Regular readers of this blog will be well aware of my longstanding complaint that Tribunals pay too little attention to the option of reinstatement but advance on the basis of a false assumption that reinstatement will always be an unrealistic solution.
It’s nice to find the senior employment judiciary in agreement. In last year’s case of King v Royal Bank of Canada Europe Ltd  IRLR 280, HHJ Richardson referred a case back to the Tribunal where a bank worker’s redundancy dismissal was automatically unfair under the old statutory dispute resolution procedures (i.e. unfair because no fair procedure had been followed), but the Tribunal accepted there was no alternative decision and capped her award to two months’ wages.
Richardson J’s findings are set out in the IRLR’s headnote (emphasis added):
“The tribunal had not complied with the statutory requirement of the ERA 1996 s 112(2) Q  to explain to the claimant the possibility of reinstatement or re-engagement. This has always been a difficult point because of the monumental gap between the theory of the ‘primacy’ of these remedies and the year-on-year statistics that show that they are simply not awarded in practice. Normally it makes little difference if Homer nods vigorously at this point in proceedings. However, this case shows that a tribunal may still have to be careful, at least sometimes, because on the facts here the claimant had actually mentioned reinstatement in her ET1 and had referred to re-engagement in her witness statement. In those circumstances at least it remains an error of law not to comply with s 112(2). Indeed the judgment (at para 55) goes further and states that ‘compliance with s 112 is a valuable discipline for the purpose of ensuring that important issues relating to reinstatement and re-engagement are not overlooked’, though it must also be pointed out that the judge did acknowledge that under the older authority of Cowley v Manson Timber Ltd  IRLR 153, CA it is not automatically an error of law for a tribunal not to comply with the section; given that tribunal procedure is supposed to be being simplified, to add a requirement of active consideration of remedies that normally no-one wants could be seen to be regressive. However, this decision does place more emphasis back on the section, at least where there is some mention of these remedies by the claimant (though of course there is then always the cynical argument that that mention may only have been to up the ante for a financial settlement); the balance here is notoriously difficult.”

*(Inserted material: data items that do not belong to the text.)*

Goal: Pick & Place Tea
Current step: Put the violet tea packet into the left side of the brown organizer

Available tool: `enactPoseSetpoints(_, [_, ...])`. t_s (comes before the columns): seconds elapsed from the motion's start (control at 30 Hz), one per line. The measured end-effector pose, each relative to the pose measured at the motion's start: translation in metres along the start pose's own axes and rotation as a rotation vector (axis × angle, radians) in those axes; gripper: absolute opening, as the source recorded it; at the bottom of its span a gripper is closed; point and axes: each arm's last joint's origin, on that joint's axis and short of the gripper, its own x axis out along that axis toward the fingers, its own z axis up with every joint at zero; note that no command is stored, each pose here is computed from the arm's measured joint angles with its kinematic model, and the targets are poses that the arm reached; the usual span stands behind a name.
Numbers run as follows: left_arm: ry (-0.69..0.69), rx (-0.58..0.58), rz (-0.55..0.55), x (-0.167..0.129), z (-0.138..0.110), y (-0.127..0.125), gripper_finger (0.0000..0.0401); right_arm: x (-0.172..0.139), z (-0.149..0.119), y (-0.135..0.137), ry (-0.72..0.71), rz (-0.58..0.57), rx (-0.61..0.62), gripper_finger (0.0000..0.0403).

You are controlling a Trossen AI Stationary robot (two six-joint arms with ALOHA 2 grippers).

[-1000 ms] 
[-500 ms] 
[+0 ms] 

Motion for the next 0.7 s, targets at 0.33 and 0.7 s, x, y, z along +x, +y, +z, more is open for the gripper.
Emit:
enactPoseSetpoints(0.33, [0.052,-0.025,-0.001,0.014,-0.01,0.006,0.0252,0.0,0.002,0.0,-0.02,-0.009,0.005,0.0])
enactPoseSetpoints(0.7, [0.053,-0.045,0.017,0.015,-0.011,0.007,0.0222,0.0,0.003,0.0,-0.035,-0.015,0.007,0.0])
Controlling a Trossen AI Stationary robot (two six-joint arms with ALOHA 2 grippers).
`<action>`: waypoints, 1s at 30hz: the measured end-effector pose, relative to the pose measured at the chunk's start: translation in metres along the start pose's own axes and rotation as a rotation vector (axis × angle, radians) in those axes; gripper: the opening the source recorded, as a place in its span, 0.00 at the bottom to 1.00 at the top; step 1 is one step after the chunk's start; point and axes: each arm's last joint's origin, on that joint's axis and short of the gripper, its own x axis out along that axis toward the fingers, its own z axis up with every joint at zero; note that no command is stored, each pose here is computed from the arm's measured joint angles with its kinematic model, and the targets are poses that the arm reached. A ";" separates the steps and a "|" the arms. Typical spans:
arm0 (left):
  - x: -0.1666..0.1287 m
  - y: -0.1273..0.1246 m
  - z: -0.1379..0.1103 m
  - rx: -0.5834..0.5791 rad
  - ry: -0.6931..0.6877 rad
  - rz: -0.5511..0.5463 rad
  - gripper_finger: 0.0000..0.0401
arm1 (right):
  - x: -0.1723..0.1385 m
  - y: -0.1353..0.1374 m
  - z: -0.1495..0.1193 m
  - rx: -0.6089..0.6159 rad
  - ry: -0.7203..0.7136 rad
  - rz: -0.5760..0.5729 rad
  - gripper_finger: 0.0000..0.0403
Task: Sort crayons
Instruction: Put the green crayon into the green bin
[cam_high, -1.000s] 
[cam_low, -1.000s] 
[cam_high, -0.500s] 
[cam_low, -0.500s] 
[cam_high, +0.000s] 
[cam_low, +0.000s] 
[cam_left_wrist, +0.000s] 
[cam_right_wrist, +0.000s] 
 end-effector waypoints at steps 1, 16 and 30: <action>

In a week where the Coalition has been setting out new powers for employers to railroad employees through very one-sided “compromise agreements” the case is also of interest for the dim view Richardson took of the Respondent’s procedure for dismissing staff, which had consisted of (i) inviting the employee to a meeting, (ii) explaining that they were going, (iii) putting them on immediate garden leave, (iv) providing no appeal and (v) offering a financial settlement by way of a compromise agreement. Such a procedure, Richardson J stated, was likely to lead to hasty and ill-considered managerial decisions and to be a complete dereliction of an employer’s duty under statute and good practice, all the more unacceptable in a large organisation with professional management, including an HR department.
And speaking of HR departments, it will be noted that within the Coalition’s plans for introducing statutory penalties for employers who breach employment law, there is a proposal that these quasi-aggravated damages will apply in circumstances including where the employer has “a dedicated HR team“.
It is at least hoped that that reform, combined with decisions such as the one above in King, remind personnel managers that their presence is supposed to result in more, not less, compliance with minimal employment standards.